Finding a home - how the V&A ended up at South Kensington

School of Design, Somerset House, Illustrated London News, 1843. Museum no. 172935 NAL © Victoria and Albert Museum, London

School of Design, Somerset House, Illustrated London News, 1843. Museum no. 172935 NAL © Victoria and Albert Museum, London

The Victorians decide they need a 'Museum of art'

The origins of the Museum are as complex as the building itself. They date back ultimately to 1836, when a report by a House of Commons Select Committee concluded that the arts were not receiving enough encouragement in Britain and little attention was being paid to the importance of good design.

In response, the government decided to set up a network of design schools and establish 'museums of art' that, unlike most other institutions in Britain at the time, would be open to the public without charge. They would contain examples not only of ancient art but also of 'the most approved modern specimens, foreign as well as domestic'.

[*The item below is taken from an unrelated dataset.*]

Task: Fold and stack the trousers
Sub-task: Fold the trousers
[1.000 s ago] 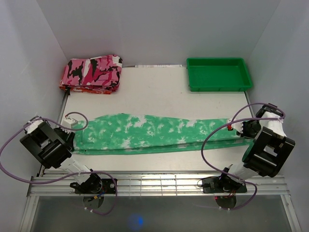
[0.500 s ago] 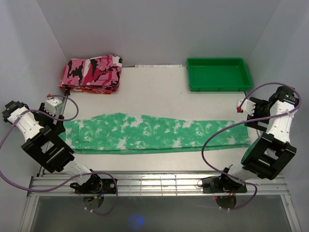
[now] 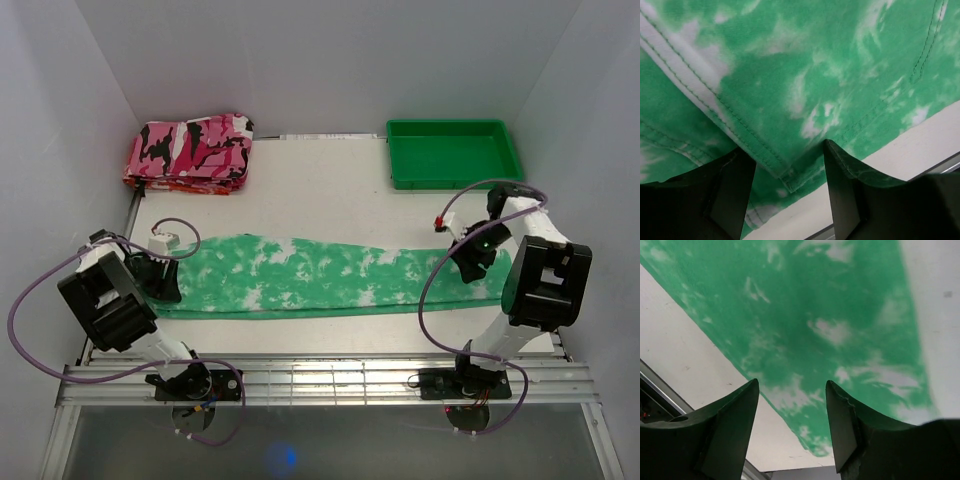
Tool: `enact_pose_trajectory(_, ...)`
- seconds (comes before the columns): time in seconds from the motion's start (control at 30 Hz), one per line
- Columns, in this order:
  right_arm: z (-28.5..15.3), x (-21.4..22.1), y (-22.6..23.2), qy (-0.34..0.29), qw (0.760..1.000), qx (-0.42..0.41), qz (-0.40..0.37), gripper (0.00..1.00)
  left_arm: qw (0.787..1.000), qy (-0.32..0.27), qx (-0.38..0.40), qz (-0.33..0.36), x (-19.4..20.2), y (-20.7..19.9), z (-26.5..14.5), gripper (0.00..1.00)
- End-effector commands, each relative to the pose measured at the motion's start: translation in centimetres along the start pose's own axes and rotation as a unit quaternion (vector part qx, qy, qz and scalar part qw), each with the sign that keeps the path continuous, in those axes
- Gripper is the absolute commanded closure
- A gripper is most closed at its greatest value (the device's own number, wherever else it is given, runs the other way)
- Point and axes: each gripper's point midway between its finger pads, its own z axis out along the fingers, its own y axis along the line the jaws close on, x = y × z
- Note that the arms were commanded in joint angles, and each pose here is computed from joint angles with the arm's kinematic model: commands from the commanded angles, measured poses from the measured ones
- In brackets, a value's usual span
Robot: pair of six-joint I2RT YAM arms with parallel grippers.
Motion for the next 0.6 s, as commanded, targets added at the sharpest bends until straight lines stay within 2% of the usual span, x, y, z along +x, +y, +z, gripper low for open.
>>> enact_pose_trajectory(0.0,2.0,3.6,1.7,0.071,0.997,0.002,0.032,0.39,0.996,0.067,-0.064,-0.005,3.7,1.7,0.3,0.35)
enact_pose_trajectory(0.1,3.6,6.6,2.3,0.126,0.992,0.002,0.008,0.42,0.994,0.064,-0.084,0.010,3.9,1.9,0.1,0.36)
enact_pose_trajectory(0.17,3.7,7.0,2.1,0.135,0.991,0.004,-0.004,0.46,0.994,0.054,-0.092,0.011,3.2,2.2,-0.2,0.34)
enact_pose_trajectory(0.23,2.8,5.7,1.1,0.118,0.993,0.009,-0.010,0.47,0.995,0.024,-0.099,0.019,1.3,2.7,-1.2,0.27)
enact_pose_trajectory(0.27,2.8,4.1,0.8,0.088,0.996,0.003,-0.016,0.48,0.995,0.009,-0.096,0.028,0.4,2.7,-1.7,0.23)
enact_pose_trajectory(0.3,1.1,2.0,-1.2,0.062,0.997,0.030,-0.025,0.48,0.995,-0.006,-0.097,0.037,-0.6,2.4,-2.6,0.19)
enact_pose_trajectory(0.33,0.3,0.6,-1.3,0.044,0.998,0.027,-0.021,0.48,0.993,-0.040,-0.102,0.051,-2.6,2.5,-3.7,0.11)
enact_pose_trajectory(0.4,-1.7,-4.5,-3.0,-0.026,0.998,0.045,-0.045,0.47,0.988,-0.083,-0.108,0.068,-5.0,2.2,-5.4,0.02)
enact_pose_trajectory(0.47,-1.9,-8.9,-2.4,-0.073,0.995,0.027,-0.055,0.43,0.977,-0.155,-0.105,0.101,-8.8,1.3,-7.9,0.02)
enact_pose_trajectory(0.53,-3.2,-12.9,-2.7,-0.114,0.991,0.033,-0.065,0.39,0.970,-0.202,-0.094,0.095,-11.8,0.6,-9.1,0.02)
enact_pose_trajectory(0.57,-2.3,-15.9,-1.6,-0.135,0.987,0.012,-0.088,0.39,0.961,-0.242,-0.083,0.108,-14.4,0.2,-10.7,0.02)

The first school opened in London in 1837. Called the School of Design in Ornamental Art, it was housed in the top of Somerset House on the Strand and had a collection of plaster casts and ornamental art works for the instruction of students. By 1851, however, the School no longer had enough space for its students or its growing collection. A young civil servant called Henry Cole was asked to look into the problem and in 1852 he took over as General Superintendent.

The First Room at Marlborough House, watercolour, William Linnaeus Cassey, 1856. Museum no. 7279 CIS. © Victoria and Albert Museum, London

The First Room at Marlborough House, watercolour, William Linnaeus Cassey, 1856. Museum no. 7279 CIS. © Victoria and Albert Museum, London

With a commitment to reform and an interest in the improvement of artistic taste, Cole made some decisive changes. The most significant was to move the plaster casts and ornamental art works to Marlborough House, a property in Pall Mall that Prince Albert loaned to the School. The collection was called the 'Museum of Manufactures' and was soon joined by the School itself.

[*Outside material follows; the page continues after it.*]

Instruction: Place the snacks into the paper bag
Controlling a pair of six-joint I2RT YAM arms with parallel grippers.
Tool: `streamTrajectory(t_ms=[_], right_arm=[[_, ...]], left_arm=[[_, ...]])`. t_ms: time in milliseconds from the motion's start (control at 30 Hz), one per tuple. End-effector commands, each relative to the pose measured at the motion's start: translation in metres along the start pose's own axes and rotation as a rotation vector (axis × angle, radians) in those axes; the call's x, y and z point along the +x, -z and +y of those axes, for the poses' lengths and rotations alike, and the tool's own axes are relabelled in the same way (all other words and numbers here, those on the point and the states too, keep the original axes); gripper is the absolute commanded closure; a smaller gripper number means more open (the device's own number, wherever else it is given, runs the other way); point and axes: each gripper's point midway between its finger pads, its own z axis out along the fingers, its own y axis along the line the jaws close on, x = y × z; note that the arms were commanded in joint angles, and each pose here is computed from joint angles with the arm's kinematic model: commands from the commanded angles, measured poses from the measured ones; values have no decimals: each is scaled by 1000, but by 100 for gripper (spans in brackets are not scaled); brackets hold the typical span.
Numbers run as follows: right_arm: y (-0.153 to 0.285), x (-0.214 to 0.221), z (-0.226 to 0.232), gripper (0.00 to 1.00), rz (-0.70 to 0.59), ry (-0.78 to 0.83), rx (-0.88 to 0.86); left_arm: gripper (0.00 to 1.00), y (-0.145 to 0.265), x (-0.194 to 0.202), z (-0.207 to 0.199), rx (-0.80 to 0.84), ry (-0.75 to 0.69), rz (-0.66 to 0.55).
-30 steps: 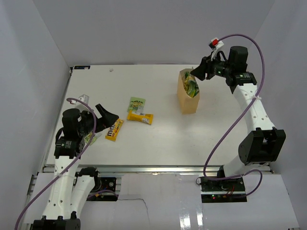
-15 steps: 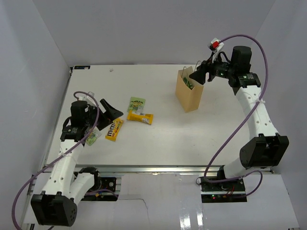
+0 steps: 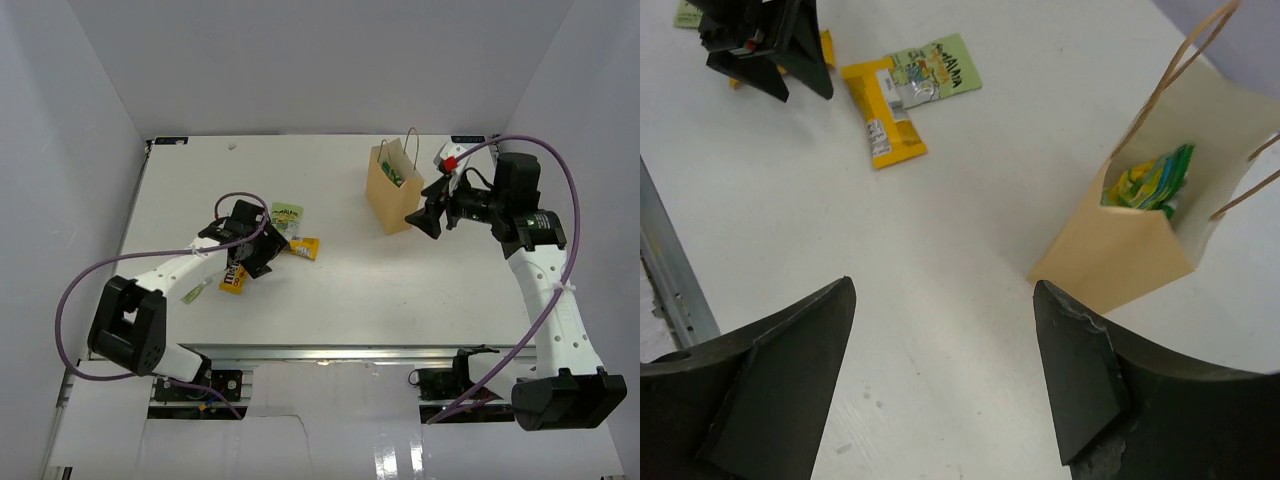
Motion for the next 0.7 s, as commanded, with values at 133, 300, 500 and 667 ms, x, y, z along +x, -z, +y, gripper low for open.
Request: streamTrajectory(t_ms=[133, 300, 500, 667], right_arm=[[-1, 39, 18, 22, 61, -76, -19], [-3, 46, 24, 22, 60, -110, -42], [-3, 49, 27, 22, 64, -125, -44], [-2, 49, 27, 22, 65, -127, -39]], left_arm=[[18, -29, -44, -20, -47, 233, -196], [19, -50, -53, -29, -71, 254, -208], [27, -73, -49, -19, -140, 264, -188], [31, -83, -45, -14, -170, 266, -167]])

Cole and his chief ally, Richard Redgrave (a former temporary headmaster of the School of Design), then assembled a display of what they judged to be outstanding items of pottery, porcelain, majolica, glass and metalwork. This, they hoped, would create public demand for 'improvements in the character of our national manufactures'.

To prepare visitors for this lesson in good design, they set up the first room as a 'Chamber of Horrors' with a range of 'utterly indefensible' everyday decorative objects, such as a burner condemned for the fact its 'gas flamed from the petal of a convolvulus'.

TSir Henry Cole, photograph, unknown photographer, about 1858 - 1873. Museum no. E.207-2005. © Victoria and Albert Museum, London

Sir Henry Cole, photograph, unknown photographer, about 1858 - 1873. Museum no. E.207-2005. © Victoria and Albert Museum, London

Beginnings of the 'Albertopolis'

By 1854, the collection of the Museum of Manufactures was so large that Cole and Redgrave decided they needed new premises. They found a solution in 'Albertopolis', a site just south of Hyde Park that had been purchased with profits from the 1851 Great Exhibition. Here, Prince Albert intended to combine all Britain's learned and artistic societies on one vast site, but the plan had stagnated in the face of political hostility and indecision.

In February 1854 Cole (who had been a key figure in the development of the Great Exhibition) approached the prince about the possibility of a temporary museum building in the south-east corner of the site. This was then a rural, out-of-the-way area on which stood four buildings that made up Brompton Park House, originally built for Queen Anne's gardener. The buildings were now empty and decaying, and by June of the following year it was decided to erect an 'iron house' in their place.